I remember my local Sears store (hey, it's where America shops, right?) had Atari XL, Commodore 64, Apple II and Coleco Adam (huh?) computers all lined up on several display aisles. Software and hardware were sold by clerks who didn't know a disk drive from a toaster, but the stuff was being moved in big quantities. Then the bottom fell out of the market. Real PCs (I'll get some hate mail here) became less expensive and more common too. I don't think that same Sears store has had a computer in stock in years. Of course, there was and still is the Sears Business Center that caters to IBM PC and clone machines, but that is a separate store.
The tide has turned again. Department stores are bringing back PCs, but the difference is that now those PCs aren't Atari PCs. Catering to the home business user and families, department stores such as ZCMI, Macy's, Lazarus, Sears, Burdines and Dillards are stocking Apple, Epson, Amstrad, AT&T, Commodore and Blue Chip computers selling from $500 to $2,000. In a recent survey of the abovementioned stores, only one (Utah-based) ZCMI was carrying an Atari product: the 520ST and 1040ST.
The department stores are targeting unsophisticated users who want to trade up to a low-end system from a typewriter or word processor. The stores are also packaging systems into applications such as word processing in order to draw customers in and convince first-time users to buy. A bundled system makes it easier for the novice user.
Why is Atari's name absent from the list of computer products that these stores are carrying? Good question. It could be Atari's lack of advertising. For the last three years or so (since Jack Tramiel bought the company, come to think of it), Atari has done little or no advertising for any of their computer products.
Not to create a chicken-egg problem here, but the reason stores are not carrying Atari products may be because users don't want them. As of March 1987, about 16% of U.S. households had personal computers. Today, according to Computer & Software News' Annual Home Market Study, about 19% of households have computers. According to this same study, Commodore is the brand of PC most likely to be found in the home, followed by Apple, IBM, Tandy, Texas Instruments and Atari.
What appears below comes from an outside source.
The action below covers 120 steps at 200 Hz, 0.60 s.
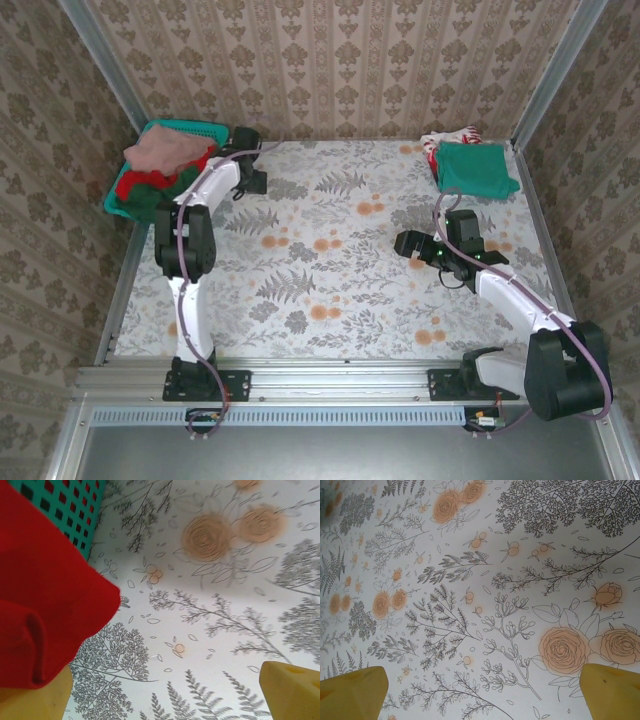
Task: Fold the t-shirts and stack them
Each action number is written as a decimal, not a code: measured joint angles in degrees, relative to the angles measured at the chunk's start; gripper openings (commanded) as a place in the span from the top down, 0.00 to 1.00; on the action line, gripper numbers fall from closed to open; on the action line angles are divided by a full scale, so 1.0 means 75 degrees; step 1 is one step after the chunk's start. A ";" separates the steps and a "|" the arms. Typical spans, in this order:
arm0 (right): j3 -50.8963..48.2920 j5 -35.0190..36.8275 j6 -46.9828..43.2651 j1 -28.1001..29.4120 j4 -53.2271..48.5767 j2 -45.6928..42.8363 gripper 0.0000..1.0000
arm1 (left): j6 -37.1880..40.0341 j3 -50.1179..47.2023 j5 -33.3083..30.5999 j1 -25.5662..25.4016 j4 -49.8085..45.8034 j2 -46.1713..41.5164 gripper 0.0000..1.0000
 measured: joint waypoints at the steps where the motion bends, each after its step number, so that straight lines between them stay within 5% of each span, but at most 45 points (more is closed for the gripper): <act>1: 0.0000 0.0000 0.0000 0.0000 -0.0006 0.0000 0.00 | 0.0000 0.0009 0.0006 -0.0009 -0.0006 -0.0017 0.00; 57: -0.0003 0.0000 0.0000 0.0009 -0.0154 -0.0283 0.00 | -0.0061 -0.1265 0.0321 0.0114 0.0012 -0.2576 0.00; 85: -0.0061 -0.0003 0.0000 0.0015 -0.0128 -0.0297 0.00 | -0.0178 -0.1332 0.0431 0.1177 -0.0047 -0.3258 0.18; 120: -0.0114 -0.0006 0.0003 0.0015 -0.0102 -0.0297 0.00 | -0.0181 -0.1475 0.0673 0.2215 -0.0195 -0.2512 0.32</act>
Comparing 1987 and 1988 figures, Atari dropped from a household share of 6% to 3%. The only machine found less often in homes is the Coleco Adam, at 1 % in both 1987 and 1988. According to statistical analysis, conclusions cannot be reliably drawn from data in the 1% to 5% range. The exact amount depends upon the number of people responding to the survey, but this means that the error in data gathering could be large enough to obscure the data itself.
Of even more interest to us and the department stores who are selling PCs is the brand of computer that people are most likely to buy. In March 1987, 1% of the survey respondents said they were planning to buy an Atari computer. In May 1988, 1% also said they were planning to buy an Atari computer. Apple and IBM were the brands reported to be the most likely to be purchased. In fact, over the course of the year, Apple gained share while IBM lost it.
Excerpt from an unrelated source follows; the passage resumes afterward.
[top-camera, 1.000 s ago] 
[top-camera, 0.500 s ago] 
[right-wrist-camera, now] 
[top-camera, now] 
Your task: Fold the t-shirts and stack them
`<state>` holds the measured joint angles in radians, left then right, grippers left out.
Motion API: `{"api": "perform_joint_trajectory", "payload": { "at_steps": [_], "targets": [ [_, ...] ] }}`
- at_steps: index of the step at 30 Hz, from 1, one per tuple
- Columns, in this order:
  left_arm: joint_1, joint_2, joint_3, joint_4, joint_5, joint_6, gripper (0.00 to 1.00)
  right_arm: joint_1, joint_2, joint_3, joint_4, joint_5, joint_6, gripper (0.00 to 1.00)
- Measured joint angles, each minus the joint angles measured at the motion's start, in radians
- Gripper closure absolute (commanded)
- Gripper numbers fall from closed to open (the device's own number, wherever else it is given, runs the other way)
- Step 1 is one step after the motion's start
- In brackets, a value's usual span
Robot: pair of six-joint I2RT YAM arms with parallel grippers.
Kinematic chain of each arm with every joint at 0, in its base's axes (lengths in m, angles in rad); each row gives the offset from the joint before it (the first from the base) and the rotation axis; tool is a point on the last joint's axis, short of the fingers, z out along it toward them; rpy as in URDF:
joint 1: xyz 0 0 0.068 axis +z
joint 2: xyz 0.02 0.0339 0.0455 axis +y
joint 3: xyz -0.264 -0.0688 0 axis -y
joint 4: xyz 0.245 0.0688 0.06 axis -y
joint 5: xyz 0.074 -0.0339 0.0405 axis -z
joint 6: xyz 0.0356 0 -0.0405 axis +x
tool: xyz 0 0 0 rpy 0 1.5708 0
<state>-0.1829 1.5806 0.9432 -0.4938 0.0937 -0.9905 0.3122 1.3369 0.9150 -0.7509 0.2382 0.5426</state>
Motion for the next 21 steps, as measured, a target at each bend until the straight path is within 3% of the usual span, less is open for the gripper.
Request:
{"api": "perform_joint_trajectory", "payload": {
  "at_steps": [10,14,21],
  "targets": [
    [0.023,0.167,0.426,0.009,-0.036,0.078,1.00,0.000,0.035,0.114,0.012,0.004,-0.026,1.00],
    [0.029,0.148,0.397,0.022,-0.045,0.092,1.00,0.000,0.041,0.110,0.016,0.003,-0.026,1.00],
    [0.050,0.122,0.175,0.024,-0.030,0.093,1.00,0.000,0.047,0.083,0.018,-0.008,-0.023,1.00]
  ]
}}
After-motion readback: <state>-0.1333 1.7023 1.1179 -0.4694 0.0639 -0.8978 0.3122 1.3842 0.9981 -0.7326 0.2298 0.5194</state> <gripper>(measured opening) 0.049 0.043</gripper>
What is going on here? People say they don't plan to buy an Atari computer so the stores don't sell them. The stores don't sell Atari computers because folks say they don't plan to buy Atari. In either case, the result is the same. Atari's share of the U.S. market is dwindling while other computer manufacturers succeed. At least the Atari ST computers are hot in Europe.
Being an Atari computer user is never an easy task, but it sure is fun. See you next month.